While constructing a group programme we try and make the content as varied and diverse as possible. When we do group sessions on art and crafts we find that it creates a real sense of ‘freedom’ for members to engage in their own creativity. This setting also seems to make people more relaxed to chat.
This is really interesting article from mindfood.com on the benefits art and crafts.
So with yoga seeming to be very much on trend with yoga centres springing up everywhere and the group already enjoying breathing exercises where we connect with the breath to our bodies, we thought we would explore this a little more and even experiment. It is not clear as to whether yoga is ancient or modern, some say it is a practise which is thousands or years old originating in India, and others say it is a form of Scandinavian gymnastics originating last century which became very popular in India. Either way many people are benefiting in a number of ways from this form of exercise. Physically, yoga can increase flexibility, muscle strength and tone, it can help to improve respiration, energy and vitality. It may help with metabolism and weight reduction. It can help cardio and circulatory health improving athletic performance and strengthening which can help to protect from injury.
Yoga is reported to benefit mental health by bringing bodily awareness, enabling people to notice stress, anxiety and tension. Therefore the exercises can provide stress relief, relief of muscle tension, reduce strain and inflammation, calm and centre the nervous system and a sharpening of attention and concentration.
So with so many benefits what’s not to like?
There are a number of apps to take you through yoga poses. We downloaded a free trial and as a group experimented with quite a gentle 5 minute work out which was partially seated, and used a chair.
All in all this was quite a relaxed session for the group in beginning to introduce people to yoga should they wish to attend a class somewhere for any number of the listed benefits, not least having a social activity.
Below is a video demonstrating some more yoga poses.
In this group we revisited a topic we have looked at in previous sessions. We began by chatting about what people noticed about what happened to their relationship with food depending on their mood. In general people agreed that when they felt well they ate better, and when they ate better they felt better. Healthy eating seemed to increase with self-esteem and again vice-versa. When we are tired we notice that we may use caffeine or sugar as a pick me up, and when bored eating can become habitual, ‘eating for the sake of it’. We also spoke about how food may be a helpful structure in a day.
We explored the concept of comfort eating and again, many noticed that in periods of depression or anxiety they would comfort eat, though conversely for others the opposite occurred and they would eat less, or even stop eating altogether.
This did put us then more in the direction of talking a little about eating disorders when eating becomes a mechanism for control ‘because I can’, whether that is overeating or under eating. Eating disorder may also be a way of managing emotional pain, a form of self-harm, or as a punishment of self-by not eating well if one feels like they don’t deserve to care for self.
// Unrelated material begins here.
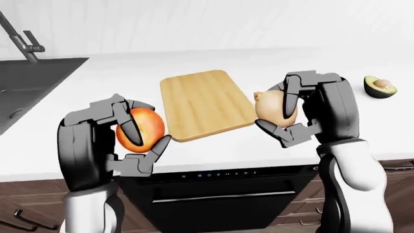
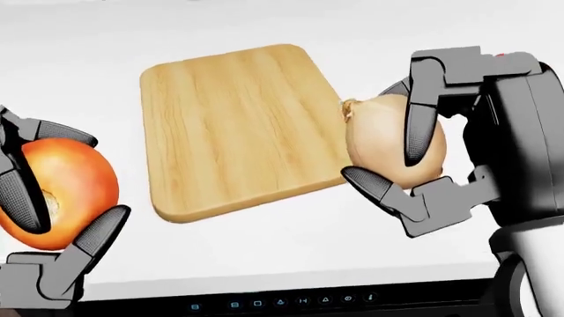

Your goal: Place the avocado, onion, tomato and bell pepper on the cutting board.

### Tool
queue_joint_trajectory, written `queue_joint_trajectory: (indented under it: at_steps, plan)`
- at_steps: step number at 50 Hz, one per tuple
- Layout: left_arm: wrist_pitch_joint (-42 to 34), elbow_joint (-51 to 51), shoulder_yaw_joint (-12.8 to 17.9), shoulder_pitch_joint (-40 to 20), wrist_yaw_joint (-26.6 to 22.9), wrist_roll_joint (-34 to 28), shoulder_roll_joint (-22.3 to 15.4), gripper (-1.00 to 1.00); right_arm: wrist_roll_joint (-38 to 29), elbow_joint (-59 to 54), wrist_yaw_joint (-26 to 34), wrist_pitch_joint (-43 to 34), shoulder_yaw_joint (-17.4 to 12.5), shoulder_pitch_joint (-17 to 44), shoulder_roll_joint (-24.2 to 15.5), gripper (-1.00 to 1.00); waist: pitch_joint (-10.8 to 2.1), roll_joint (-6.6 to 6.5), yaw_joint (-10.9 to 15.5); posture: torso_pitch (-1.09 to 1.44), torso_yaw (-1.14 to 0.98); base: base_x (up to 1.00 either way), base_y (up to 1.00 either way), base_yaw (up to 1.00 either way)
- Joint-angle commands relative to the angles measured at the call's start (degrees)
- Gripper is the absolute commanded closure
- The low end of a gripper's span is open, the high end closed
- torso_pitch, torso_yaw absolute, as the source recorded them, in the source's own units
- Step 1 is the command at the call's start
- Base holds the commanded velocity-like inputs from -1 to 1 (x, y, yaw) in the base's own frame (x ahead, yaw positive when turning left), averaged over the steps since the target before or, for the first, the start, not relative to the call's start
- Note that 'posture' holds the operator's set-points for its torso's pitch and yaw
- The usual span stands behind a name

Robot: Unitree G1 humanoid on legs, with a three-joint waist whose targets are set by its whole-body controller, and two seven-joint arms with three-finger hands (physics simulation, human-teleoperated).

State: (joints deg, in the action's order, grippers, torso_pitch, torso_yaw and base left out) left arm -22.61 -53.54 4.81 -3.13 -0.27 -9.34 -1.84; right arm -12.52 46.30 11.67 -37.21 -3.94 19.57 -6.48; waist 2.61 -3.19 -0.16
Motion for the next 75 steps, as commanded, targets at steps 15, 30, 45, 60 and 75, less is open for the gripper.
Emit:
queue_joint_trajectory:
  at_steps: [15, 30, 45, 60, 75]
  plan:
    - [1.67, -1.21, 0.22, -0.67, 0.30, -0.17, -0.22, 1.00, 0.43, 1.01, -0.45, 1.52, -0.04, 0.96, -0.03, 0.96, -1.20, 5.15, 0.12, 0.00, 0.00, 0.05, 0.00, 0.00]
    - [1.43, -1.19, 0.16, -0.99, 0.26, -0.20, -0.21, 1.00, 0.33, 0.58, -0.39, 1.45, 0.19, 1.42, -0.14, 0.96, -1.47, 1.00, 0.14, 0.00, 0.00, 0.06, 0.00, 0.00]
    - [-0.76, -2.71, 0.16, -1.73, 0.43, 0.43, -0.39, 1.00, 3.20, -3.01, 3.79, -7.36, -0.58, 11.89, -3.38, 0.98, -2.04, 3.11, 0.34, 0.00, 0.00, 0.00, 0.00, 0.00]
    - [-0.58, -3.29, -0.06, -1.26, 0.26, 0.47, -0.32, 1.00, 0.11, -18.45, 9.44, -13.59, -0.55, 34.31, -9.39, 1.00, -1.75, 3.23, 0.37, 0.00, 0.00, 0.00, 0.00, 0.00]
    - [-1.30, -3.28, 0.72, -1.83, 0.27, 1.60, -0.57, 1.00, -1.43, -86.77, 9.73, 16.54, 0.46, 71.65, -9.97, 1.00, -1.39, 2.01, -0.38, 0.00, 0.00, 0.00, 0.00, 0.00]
We looked at the list of essential nutrients again given to us by Steve Turnbull on his visit to us in 2017. What we learned was that it seems that a healthy microbiome for a gut is fostered by much variety in our diet, less starch and sugar, more fiber and less processed food.
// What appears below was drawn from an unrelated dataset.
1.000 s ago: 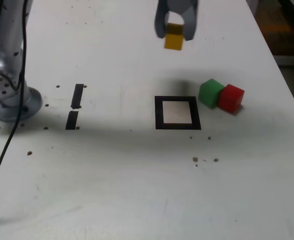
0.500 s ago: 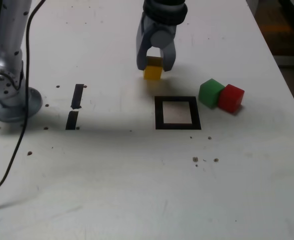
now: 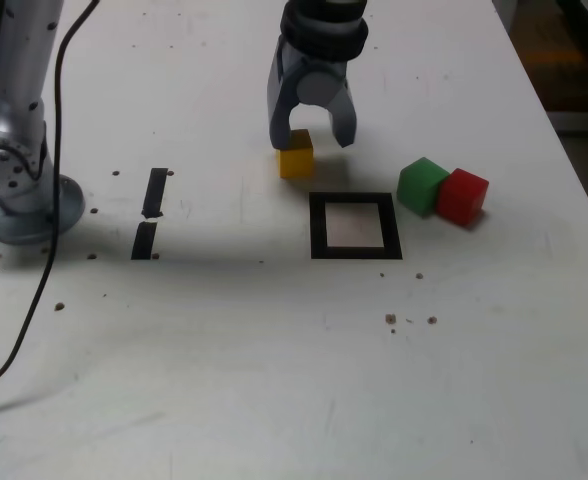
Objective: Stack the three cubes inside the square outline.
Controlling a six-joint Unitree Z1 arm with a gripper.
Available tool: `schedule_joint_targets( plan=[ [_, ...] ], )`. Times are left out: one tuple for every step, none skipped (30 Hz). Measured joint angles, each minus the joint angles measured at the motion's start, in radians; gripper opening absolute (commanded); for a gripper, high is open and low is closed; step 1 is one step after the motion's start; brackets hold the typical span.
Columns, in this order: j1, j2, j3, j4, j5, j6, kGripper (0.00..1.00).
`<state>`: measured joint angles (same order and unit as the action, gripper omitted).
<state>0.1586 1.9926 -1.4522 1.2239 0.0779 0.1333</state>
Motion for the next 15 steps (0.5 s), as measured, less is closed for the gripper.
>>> schedule_joint_targets(
  plan=[
    [0.000,-0.001,-0.001,0.000,0.000,-0.001,0.97],
    [0.000,-0.003,-0.005,0.000,0.001,-0.002,0.97],
    [-0.001,-0.008,-0.017,0.004,0.004,-0.005,0.98],
    [-0.006,-0.019,-0.040,0.014,0.009,-0.009,0.98],
    [-0.013,-0.030,-0.069,0.030,0.014,-0.016,0.98],
    [-0.024,-0.041,-0.101,0.052,0.021,-0.024,0.98],
    [-0.039,-0.050,-0.139,0.086,0.030,-0.040,0.98],
    [-0.055,-0.054,-0.173,0.120,0.038,-0.057,0.97],
    [-0.072,-0.053,-0.206,0.154,0.045,-0.084,0.97],
    [-0.086,-0.049,-0.237,0.187,0.048,-0.110,0.96],
    [-0.093,-0.044,-0.268,0.217,0.048,-0.127,0.95],
    [-0.102,-0.036,-0.309,0.259,0.044,-0.164,0.94],
    [-0.111,-0.028,-0.340,0.286,0.036,-0.200,0.94],
    [-0.121,-0.019,-0.371,0.301,0.023,-0.235,0.93],
    [-0.135,-0.008,-0.404,0.308,0.005,-0.269,0.93]
  ],
)
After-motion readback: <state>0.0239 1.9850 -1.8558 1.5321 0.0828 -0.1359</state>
Group members did talk about all the confusing messages from the media, for example, eggs are reported to be good for you one day and not the next etc. What does seem to be a consistent message though is the less processed the better, so the closer we keep it to natural and made by us personally may be a guide to healthier eating and cooking. As with most things, balance is helpful, and those little dudes in our gut really seem to enjoy variety.